Músicos, pintores, poetas, tatuadores, bailarines, actores, dibujantes, artistas plásticos, infinidad de virtuosos caminan alrededor de nosotros guardando dentro de sí, más allá de sus apariencias excéntricas y a veces incomprensibles; un conocimiento que les deja fluir en esta existencia de una manera más digerible pero sobre todo, más libre de expresión; satisfactoria y transcendental para sí mismos.

Los tatuadores también son artistas, aunque algunos no quieran reconocerlo. De hecho conozco a uno muy bueno, Lenin Barrera, quien antes de ser tatuador ya era pintor (de los mejores que he conocido).
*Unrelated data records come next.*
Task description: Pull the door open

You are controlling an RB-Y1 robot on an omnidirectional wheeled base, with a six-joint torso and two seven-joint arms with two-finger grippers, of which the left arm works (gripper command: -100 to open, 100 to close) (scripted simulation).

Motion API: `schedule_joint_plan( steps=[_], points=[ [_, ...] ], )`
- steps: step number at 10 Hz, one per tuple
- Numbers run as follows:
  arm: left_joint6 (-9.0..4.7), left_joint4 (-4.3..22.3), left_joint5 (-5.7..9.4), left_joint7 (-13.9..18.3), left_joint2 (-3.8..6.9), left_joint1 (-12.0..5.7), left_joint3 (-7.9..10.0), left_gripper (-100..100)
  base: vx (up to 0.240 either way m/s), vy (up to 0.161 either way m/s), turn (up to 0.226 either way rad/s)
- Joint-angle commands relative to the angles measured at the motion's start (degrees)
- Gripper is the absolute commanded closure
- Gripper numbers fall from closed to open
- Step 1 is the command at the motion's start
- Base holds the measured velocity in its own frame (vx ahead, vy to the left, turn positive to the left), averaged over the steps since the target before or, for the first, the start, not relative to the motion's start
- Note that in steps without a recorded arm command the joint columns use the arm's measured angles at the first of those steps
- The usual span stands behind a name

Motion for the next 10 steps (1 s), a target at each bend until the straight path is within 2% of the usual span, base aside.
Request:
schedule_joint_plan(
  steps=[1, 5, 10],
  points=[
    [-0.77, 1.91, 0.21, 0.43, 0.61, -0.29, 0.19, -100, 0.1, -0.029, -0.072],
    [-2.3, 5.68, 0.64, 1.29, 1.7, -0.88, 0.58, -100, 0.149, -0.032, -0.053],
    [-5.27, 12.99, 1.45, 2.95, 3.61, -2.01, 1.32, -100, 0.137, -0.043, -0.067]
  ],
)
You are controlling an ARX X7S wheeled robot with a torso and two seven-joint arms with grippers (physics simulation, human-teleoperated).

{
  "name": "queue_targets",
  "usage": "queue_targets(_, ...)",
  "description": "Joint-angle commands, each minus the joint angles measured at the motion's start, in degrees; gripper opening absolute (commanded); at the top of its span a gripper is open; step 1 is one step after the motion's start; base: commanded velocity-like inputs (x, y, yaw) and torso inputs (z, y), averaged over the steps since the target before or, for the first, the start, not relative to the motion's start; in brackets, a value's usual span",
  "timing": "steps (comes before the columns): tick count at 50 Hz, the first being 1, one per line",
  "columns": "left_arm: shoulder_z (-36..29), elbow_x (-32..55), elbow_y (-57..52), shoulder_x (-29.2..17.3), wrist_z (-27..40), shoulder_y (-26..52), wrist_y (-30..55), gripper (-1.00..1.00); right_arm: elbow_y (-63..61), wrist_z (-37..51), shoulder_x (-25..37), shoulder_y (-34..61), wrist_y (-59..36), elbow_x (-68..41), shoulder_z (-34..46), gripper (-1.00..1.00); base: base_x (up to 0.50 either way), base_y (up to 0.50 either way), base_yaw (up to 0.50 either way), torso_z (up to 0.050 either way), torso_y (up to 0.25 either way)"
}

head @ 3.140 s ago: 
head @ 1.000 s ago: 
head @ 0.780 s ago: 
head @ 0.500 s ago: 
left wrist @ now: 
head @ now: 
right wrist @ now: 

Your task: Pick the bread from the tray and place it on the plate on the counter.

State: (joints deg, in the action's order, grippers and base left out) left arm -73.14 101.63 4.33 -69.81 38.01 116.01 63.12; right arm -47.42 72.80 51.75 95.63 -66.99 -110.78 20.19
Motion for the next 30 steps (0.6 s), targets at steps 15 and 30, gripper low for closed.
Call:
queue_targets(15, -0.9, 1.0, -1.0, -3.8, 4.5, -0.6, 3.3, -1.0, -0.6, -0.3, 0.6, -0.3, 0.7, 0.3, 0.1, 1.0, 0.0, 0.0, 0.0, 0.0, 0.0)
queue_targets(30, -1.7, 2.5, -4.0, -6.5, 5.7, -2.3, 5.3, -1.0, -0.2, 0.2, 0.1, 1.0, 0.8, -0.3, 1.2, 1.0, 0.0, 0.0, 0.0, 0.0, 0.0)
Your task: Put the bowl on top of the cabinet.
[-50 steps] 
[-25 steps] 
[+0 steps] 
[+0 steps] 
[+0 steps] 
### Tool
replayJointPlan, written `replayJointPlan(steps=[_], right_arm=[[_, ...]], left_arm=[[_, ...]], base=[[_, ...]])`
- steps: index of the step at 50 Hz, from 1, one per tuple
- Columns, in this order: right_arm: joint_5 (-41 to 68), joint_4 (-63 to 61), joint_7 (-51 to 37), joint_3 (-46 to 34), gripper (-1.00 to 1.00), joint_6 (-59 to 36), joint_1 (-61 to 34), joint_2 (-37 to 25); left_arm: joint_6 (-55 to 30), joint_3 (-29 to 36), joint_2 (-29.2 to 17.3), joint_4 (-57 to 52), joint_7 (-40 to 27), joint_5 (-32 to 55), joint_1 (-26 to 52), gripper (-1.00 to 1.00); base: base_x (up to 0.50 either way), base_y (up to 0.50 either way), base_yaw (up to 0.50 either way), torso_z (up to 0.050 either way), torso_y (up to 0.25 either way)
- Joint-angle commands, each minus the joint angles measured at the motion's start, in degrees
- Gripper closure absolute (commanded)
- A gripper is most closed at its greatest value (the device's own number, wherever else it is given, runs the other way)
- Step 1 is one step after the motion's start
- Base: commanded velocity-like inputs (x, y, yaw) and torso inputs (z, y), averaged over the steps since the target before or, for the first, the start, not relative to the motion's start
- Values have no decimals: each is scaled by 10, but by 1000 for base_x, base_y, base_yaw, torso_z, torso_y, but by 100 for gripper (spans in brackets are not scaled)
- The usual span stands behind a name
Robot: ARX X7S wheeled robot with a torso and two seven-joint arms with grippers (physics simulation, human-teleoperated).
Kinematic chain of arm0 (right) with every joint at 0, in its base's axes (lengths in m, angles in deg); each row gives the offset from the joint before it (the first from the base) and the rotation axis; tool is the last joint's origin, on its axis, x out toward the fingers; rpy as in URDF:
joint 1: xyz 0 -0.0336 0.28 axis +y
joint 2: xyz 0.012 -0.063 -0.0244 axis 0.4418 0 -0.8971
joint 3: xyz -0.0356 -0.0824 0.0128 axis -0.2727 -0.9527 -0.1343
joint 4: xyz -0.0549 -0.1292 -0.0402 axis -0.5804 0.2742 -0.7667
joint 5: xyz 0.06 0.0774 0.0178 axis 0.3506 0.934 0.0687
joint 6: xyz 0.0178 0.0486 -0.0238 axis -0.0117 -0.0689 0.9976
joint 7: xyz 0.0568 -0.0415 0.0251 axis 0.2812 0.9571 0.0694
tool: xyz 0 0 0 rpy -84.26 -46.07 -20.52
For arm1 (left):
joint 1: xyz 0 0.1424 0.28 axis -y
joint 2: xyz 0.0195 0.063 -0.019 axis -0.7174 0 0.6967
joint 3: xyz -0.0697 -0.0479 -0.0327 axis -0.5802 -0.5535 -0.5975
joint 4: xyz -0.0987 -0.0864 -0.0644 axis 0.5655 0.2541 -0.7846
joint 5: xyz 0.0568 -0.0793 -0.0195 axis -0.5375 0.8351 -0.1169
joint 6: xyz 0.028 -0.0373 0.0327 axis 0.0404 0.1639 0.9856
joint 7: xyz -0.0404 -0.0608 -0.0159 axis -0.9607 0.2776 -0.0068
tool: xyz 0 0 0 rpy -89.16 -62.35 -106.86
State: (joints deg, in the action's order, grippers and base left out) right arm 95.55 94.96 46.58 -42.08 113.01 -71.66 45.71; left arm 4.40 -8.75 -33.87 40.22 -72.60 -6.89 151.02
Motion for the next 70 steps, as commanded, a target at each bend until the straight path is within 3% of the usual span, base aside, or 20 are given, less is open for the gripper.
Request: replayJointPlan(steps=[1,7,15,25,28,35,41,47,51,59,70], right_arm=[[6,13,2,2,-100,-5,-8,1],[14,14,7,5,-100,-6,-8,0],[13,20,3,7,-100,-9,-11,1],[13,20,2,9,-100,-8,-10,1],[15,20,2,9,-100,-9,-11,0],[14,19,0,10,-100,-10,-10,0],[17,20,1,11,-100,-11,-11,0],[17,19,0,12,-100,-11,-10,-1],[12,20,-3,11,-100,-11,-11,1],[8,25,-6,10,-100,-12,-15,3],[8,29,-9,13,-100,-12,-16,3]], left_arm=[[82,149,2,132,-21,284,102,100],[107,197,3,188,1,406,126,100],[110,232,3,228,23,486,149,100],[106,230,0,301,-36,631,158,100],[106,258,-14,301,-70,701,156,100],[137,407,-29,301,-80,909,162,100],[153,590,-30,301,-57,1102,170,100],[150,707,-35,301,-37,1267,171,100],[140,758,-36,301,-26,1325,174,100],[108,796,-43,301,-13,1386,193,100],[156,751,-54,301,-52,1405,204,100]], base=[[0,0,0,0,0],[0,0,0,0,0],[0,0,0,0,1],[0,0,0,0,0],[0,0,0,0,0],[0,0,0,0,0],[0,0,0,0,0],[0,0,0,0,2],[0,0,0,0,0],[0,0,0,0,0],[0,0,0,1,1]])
Un día me dijo que quizá él, era la reencarnación de Da Vinci, entonces recordé sus dibujos y casi le creo, nada cuerdo podés esperar de la boca de un artista de estos niveles, para ellos no hay límites, porque el universo es extenso, como sus mentes, la cordura no existe.

Eso de trabajar en la calle es una elección casi obligada cuando tenés que pagar cuentas y las empresas no te bridan trabajo tan fácil, pero esa historia ya nos la sabemos todos en este país, nada nuevo les estoy contando, a lo que quiero llevarlos es a las experiencias invaluables y los excéntricos personajes que desfilan informalmente en las calles del Centro Histórico de la ciudad de Guatemala, a quienes vas conociendo en el transcurso de los viajes laborales en las calles.

Recuerdo cuando comencé a conocer al bandón, yo empezaba a caer a la zona 1 más frecuentemente después de las “Guerreadas” (subirse a un bus para tocar guitarra y ganar billete), a los parcheros ya los conocía de algunos años atrás, tiempo antes de empezar a guerrear y pues llegaba con ellos mientras me comía algo para recuperar energía, hacer descansar la voz y seguir el otro turno de la guerreada, desde aquí ya podés empezar a apreciar al movimiento de los artesanos en la ciudad; collares, pulseras, aretes, tejidos en macramé, o moldeados en alpaca, piedras y cristales preciosos que adornan las únicas y radiantes piezas trabajadas por las manos de los parcheros, te invito a que comprobés allí entre el Parque Central y El Portal en la octava calle, los artesanos te podrán mostrar sus piezas, y no creás que están caros en precio, recordá que también es arte.

Allí en el parche es el punto de reunión para varios artistas guatemaltecos, aquí podemos decir muchos que nos conocimos por primera vez, cantantes, pintores, escultores, músicos, poetas, malabaristas, etc. pero no solo guatemaltecos llegan a esta venta callejera de artesanía, también llegan extranjeros que comparten el amor por el arte, por el viaje aventurado y la música.

A Jorge Gorges lo conocí allí en el parche, un pintor nicaragüense que reside en nuestra ciudad por temporadas, un excelente pintor y escritor, poeta de los misticismos de la vida, él ejerce dominio de sus demonios por medio del arte, caminante del Centro Histórico y muchos caminos más que solo él sabrá, vive enamorado de Guate, por eso siempre regresa. Si un día lo ves, saludámelo.